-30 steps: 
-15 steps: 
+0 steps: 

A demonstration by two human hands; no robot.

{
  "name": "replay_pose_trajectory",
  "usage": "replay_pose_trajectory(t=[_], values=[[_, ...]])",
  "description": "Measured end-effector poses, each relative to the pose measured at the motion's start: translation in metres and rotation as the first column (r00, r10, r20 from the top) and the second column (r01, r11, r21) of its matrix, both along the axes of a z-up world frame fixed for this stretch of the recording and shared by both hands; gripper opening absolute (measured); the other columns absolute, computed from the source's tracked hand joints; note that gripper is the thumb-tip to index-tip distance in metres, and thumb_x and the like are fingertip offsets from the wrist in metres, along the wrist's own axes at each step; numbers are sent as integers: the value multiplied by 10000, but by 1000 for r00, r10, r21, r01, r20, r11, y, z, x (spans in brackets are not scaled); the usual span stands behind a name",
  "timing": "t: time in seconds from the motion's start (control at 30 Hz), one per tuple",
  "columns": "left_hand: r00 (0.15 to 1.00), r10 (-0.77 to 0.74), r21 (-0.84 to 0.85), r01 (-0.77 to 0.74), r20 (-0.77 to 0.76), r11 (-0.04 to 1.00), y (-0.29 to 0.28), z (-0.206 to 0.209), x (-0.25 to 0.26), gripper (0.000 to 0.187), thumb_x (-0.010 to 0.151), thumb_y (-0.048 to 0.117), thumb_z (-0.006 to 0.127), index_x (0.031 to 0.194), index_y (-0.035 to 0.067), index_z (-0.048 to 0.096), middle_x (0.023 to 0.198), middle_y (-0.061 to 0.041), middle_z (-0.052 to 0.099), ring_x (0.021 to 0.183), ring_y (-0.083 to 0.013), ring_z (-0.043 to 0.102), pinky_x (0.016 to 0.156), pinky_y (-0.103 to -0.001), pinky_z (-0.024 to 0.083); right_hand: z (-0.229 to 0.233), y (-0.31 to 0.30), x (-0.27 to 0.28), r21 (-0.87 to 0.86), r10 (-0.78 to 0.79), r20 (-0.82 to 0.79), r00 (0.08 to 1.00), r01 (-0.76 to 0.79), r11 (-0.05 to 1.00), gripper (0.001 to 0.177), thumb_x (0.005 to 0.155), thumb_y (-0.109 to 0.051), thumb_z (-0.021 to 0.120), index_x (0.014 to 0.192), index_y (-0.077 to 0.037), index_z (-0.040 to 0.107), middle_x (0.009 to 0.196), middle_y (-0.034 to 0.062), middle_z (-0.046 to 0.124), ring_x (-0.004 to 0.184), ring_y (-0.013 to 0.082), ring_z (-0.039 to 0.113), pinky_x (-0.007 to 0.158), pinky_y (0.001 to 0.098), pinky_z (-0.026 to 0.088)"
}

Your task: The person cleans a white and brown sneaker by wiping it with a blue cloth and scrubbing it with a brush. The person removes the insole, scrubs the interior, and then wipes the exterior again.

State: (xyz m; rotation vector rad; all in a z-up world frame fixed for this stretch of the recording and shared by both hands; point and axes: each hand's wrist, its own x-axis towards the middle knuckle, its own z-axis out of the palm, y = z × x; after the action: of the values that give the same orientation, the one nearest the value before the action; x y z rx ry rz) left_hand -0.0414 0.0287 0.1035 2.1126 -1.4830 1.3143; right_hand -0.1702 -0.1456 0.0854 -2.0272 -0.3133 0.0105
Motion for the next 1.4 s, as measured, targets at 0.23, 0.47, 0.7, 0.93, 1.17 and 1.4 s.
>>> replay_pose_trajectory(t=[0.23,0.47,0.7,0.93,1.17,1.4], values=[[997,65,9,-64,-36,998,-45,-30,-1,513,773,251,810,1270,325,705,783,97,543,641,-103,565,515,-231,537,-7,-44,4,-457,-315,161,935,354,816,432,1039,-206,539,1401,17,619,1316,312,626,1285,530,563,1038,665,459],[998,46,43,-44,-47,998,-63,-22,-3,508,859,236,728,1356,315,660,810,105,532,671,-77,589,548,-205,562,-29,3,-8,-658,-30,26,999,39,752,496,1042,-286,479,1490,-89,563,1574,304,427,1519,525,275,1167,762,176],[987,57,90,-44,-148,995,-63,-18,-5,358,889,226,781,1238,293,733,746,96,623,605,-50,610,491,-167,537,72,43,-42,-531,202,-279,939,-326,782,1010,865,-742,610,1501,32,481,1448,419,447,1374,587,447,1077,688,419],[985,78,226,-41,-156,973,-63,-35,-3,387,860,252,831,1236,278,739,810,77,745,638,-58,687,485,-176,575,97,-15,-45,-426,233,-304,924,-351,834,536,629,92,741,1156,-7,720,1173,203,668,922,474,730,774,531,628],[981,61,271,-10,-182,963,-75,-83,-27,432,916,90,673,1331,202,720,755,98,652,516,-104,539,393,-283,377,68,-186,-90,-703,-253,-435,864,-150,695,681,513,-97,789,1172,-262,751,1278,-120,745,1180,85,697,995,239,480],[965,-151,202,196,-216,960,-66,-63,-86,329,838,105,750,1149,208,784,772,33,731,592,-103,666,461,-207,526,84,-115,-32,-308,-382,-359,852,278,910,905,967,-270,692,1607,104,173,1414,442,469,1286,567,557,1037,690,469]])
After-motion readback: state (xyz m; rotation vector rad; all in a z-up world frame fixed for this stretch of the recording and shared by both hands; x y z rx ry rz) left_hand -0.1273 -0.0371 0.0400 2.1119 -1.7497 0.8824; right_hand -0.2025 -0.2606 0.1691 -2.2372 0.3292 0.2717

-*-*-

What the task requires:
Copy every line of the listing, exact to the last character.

The completed task:
-30 steps: 
-15 steps: 
+0 steps: 

A demonstration by two human hands; no robot.

{
  "name": "replay_pose_trajectory",
  "usage": "replay_pose_trajectory(t=[_], values=[[_, ...]])",
  "description": "Measured end-effector poses, each relative to the pose measured at the motion's start: translation in metres and rotation as the first column (r00, r10, r20 from the top) and the second column (r01, r11, r21) of its matrix, both along the axes of a z-up world frame fixed for this stretch of the recording and shared by both hands; gripper opening absolute (measured); the other columns absolute, computed from the source's tracked hand joints; note that gripper is the thumb-tip to index-tip distance in metres, and thumb_x and the like are fingertip offsets from the wrist in metres, along the wrist's own axes at each step; numbers are sent as integers: the value multiplied by 10000, but by 1000 for r00, r10, r21, r01, r20, r11, y, z, x (spans in brackets are not scaled); the usual span stands behind a name",
  "timing": "t: time in seconds from the motion's start (control at 30 Hz), one per tuple",
  "columns": "left_hand: r00 (0.15 to 1.00), r10 (-0.77 to 0.74), r21 (-0.84 to 0.85), r01 (-0.77 to 0.74), r20 (-0.77 to 0.76), r11 (-0.04 to 1.00), y (-0.29 to 0.28), z (-0.206 to 0.209), x (-0.25 to 0.26), gripper (0.000 to 0.187), thumb_x (-0.010 to 0.151), thumb_y (-0.048 to 0.117), thumb_z (-0.006 to 0.127), index_x (0.031 to 0.194), index_y (-0.035 to 0.067), index_z (-0.048 to 0.096), middle_x (0.023 to 0.198), middle_y (-0.061 to 0.041), middle_z (-0.052 to 0.099), ring_x (0.021 to 0.183), ring_y (-0.083 to 0.013), ring_z (-0.043 to 0.102), pinky_x (0.016 to 0.156), pinky_y (-0.103 to -0.001), pinky_z (-0.024 to 0.083); right_hand: z (-0.229 to 0.233), y (-0.31 to 0.30), x (-0.27 to 0.28), r21 (-0.87 to 0.86), r10 (-0.78 to 0.79), r20 (-0.82 to 0.79), r00 (0.08 to 1.00), r01 (-0.76 to 0.79), r11 (-0.05 to 1.00), gripper (0.001 to 0.177), thumb_x (0.005 to 0.155), thumb_y (-0.109 to 0.051), thumb_z (-0.021 to 0.120), index_x (0.014 to 0.192), index_y (-0.077 to 0.037), index_z (-0.040 to 0.107), middle_x (0.009 to 0.196), middle_y (-0.034 to 0.062), middle_z (-0.046 to 0.124), ring_x (-0.004 to 0.184), ring_y (-0.013 to 0.082), ring_z (-0.039 to 0.113), pinky_x (-0.007 to 0.158), pinky_y (0.001 to 0.098), pinky_z (-0.026 to 0.088)"
}

Your task: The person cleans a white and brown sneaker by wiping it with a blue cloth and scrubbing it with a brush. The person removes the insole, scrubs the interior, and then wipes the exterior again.

State: (xyz m; rotation vector rad; all in a z-up world frame fixed for this stretch of the recording and shared by both hands; point and axes: each hand's wrist, its own x-axis towards the middle knuckle, its own z-axis out of the palm, y = z × x; after the action: of the values that give the same orientation, the one nearest the value before the action; x y z rx ry rz) left_hand -0.0414 0.0287 0.1035 2.1126 -1.4830 1.3143; right_hand -0.1702 -0.1456 0.0854 -2.0272 -0.3133 0.0105
Motion for the next 1.4 s, as measured, targets at 0.23, 0.47, 0.7, 0.93, 1.17 and 1.4 s.
>>> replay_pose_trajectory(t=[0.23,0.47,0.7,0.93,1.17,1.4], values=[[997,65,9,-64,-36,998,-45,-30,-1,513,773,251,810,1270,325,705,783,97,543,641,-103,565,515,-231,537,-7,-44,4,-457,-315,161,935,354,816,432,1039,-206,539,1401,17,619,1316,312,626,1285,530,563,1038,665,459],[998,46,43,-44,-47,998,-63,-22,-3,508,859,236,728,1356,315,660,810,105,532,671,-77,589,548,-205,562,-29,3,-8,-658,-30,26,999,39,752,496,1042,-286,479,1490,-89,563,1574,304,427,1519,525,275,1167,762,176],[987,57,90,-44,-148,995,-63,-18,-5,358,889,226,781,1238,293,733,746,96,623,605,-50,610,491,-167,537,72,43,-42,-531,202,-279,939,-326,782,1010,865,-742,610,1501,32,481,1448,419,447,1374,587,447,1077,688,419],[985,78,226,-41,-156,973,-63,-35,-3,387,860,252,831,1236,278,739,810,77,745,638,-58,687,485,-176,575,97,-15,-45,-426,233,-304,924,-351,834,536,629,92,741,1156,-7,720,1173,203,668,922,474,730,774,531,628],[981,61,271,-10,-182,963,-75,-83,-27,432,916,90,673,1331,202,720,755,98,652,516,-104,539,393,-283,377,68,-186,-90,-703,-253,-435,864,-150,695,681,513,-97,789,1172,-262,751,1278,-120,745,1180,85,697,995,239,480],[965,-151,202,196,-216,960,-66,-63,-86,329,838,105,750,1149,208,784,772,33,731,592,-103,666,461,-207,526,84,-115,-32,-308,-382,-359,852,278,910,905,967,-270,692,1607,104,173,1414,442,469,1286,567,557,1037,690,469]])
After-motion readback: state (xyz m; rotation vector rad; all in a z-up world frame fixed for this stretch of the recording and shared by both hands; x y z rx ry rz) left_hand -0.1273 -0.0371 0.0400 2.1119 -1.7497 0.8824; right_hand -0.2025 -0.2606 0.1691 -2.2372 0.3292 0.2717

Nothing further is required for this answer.